No verified public proof-of-concept code is currently available. Refer to the Adobe Security Advisory APSB26-24 for vendor-provided technical context.
Detection Methods for CVE-2026-27248
Indicators of Compromise
- Unexpected <script> tags, javascript: URIs, or event-handler attributes such as onerror= or onload= stored in AEM content nodes or form submission repositories.
- Outbound HTTP requests from end-user browsers to attacker-controlled domains immediately after rendering AEM pages.
- Anomalous JCR (Java Content Repository) writes from low-privileged authoring accounts touching form-related node properties.
Detection Strategies
- Inspect AEM error.log and request.log for POST requests submitting payloads containing HTML or JavaScript markup to form endpoints.
- Query the JCR for stored properties containing <script, onerror=, or javascript: substrings using AEM Query Builder or content audits.
- Deploy a web application firewall (WAF) rule set that inspects form submissions for XSS signatures and logs matches for review.
Monitoring Recommendations
- Correlate authoring account activity with form-field modifications to identify low-privilege users posting suspicious content.
- Monitor browser Content Security Policy (CSP) violation reports for inline script execution attempts originating from AEM-served pages.
- Alert on session token reuse from unexpected IP addresses following page renders that include user-generated form content.
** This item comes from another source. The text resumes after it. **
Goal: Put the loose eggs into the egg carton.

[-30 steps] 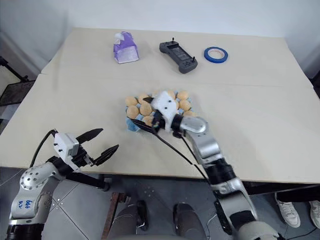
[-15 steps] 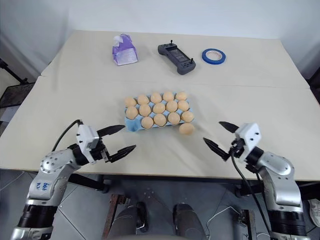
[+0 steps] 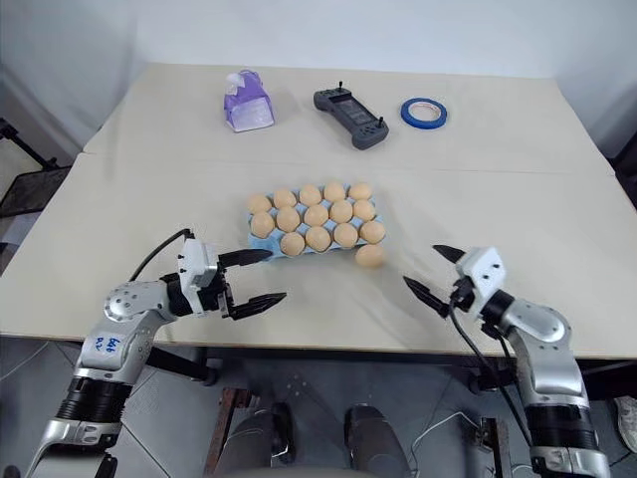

How to Mitigate CVE-2026-27248
Immediate Actions Required
- Apply the security update referenced in Adobe Security Advisory APSB26-24 to all AEM 6.5.x and LTS instances.
- Audit existing form field content for previously injected payloads and remove malicious entries before patching to prevent persistent execution.
- Restrict authoring permissions, ensuring only trusted accounts hold form-editing rights on production environments.
Patch Information
Adobe addressed CVE-2026-27248 in the AEM updates released alongside bulletin APSB26-24. Customers running AEM 6.5.23 or earlier must upgrade to the version specified in the advisory. AEM as a Cloud Service customers receive the fix through the standard Adobe-managed release cadence. Verify deployed versions against the advisory matrix before declaring remediation complete.
Workarounds
- Enforce a strict Content Security Policy (CSP) on AEM-served pages to block inline script execution and unauthorized script sources.
- Deploy WAF signatures that inspect and reject form submissions containing HTML or JavaScript markup until patches are applied.
- Disable or restrict access to non-essential authoring components that accept rich-text or HTML input from low-privileged users.
# Example Content Security Policy header for AEM dispatcher
# Add to dispatcher or web server configuration
Header set Content-Security-Policy "default-src 'self'; script-src 'self'; object-src 'none'; base-uri 'self'; frame-ancestors 'self'"
Disclaimer: This content was generated using AI. While we strive for accuracy, please verify critical information with official sources.